Concussion is defined as a complex pathophysiological process affecting the brain, induced by traumatic biomechanical forces [3,14]. It may be caused by either a direct blow to the head, or elsewhere on the body with an impulsive force transmitted proximally [3,9,14,18]. It typically results in the rapid onset of short-lived impairment of neurologic function that resolves spontaneously, and represents a functional rather than a structural injury [6,9,14] There are a graded set of clinical symptoms, including headaches, dizziness, fatigue, irritability and anxiety, as well as impaired neuropsychological functions such as reduced attention, concentration and memory [3,5,6,9,15,16] Loss of consciousness may or may not be involved, and there are typically no abnormalities seen on standard structural neuroimaging studies [3,9,14]. Resolution of the clinical and cognitive symptoms typically follows a sequential course. The majority of concussions (80-90%) resolve in a short (7-10 day) period, although the recovery time frame may be longer in children and adolescents [4,5,6,14,16]. In addition, in a small percentage of cases post-concussive symptoms may be prolonged.

In most sports, there has been consensus that a player diagnosed with concussion should not be allowed to return to play on the day of injury [9,14]. The cornerstone of concussion management is physical and cognitive rest until symptoms resolve and then a graded program of exertion prior to medical clearance and return to play [14]. With this stepwise progression, the athlete should generally proceed through the full rehabilitation protocol in 7-10 days [14,16]. This approach is supported by published guidelines, such as the American Academy of Neurology, US Team Physician Consensus Statement, and US National Athletic Trainers Association Position Statement [14]. These short injury durations and patterns of recovery were not reflected in our study, however, as the average length of time sidelined was 32.12 days. Our average period of disability was also higher than that reported recently by Athiviraham et al in which concussions caused by MLB baseball-to-helmet impacts were analyzed [8]. Of 18 players hit in the helmet by a pitch during the 2009-2010 seasons, 9 were diagnosed with concussion. Four of those nine players missed less than 3 days, whereas the other concussed players missed at least 16 days (average = 14.2 days; range 1.6 – 48) [8]. It is worth noting that since both our study and that by Athiviraham et al were conducted, the MLB has created a 7-day disabled list specifically for concussions, to prevent players from returning prematurely [8,17]. Prior to this change, there were no uniform guidelines in MLB for assessment and management of concussed athletes. They were included with the general population of injured athletes, and were sidelined for a mandatory 15 days before return to play. Each individual medical practitioner would have diagnosed and managed their respective team’s athletes based on generally accepted standard of care protocols. With the creation of the 7-day DL have also come standardized protocols that are now used throughout the league, which in combination may increase the rate of injury reporting after concussion [8,9].

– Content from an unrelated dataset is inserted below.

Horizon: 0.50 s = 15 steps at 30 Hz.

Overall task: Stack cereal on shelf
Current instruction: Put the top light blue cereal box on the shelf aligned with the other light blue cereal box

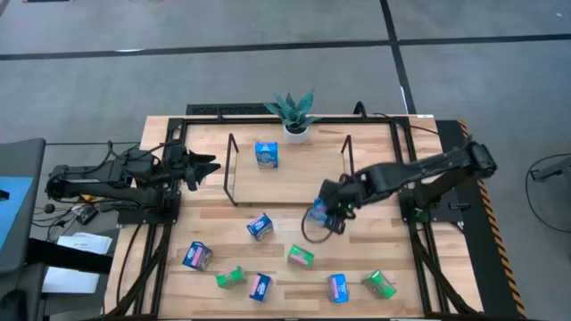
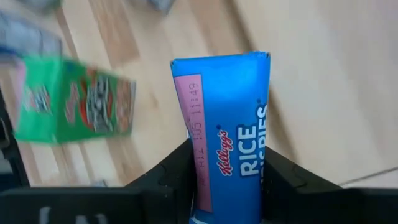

Of athletes that do return to play, most have good recovery of neurologic function, as measured on standard neuropsychological testing. This cognitive recovery has been shown to occur within 2-10 days after injury [3]. Little has been reported, however, on sports-specific physical performance after return to play. The literature to date on concussion in MLB has reported best-known incidences and to a lesser extent mechanism of injury, but little to nothing has been reported on post-injury player performance [2,8,9]. Our paper is unique in that we attempted to define a relationship between changes in post-injury performance and the presence of concussion, if any existed. Although players may appear to be fully recovered with respect to attention, memory, and basic motor functions, as assessed by their team physician, the affect that concussion may have had on sportsspecific skills like batting and pitching, is not well known. In this study we found no difference in batting average, on-base percentage, ERA, or WHIP when compared to pre-injury values. The only significant finding in post-concussive performance was in slugging percentage, which decreased through the first 15 days back from injury, but had returned to normal by 30 days. Admittedly, caution must be used when interpreting data trends that do not achieve statistical significance; nonetheless, the fact that each statistic evaluated decreased from baseline over the first 15 days of return then normalized by day 30 should raise some concerns and encourage further research on the subject. A larger sample size with a comparative cohort is needed to clarify this relationship. Fortunately, based on our data, continued disability or deficits in performance are not likely after a single concussive event and 88% of players can expect to make a full return to play.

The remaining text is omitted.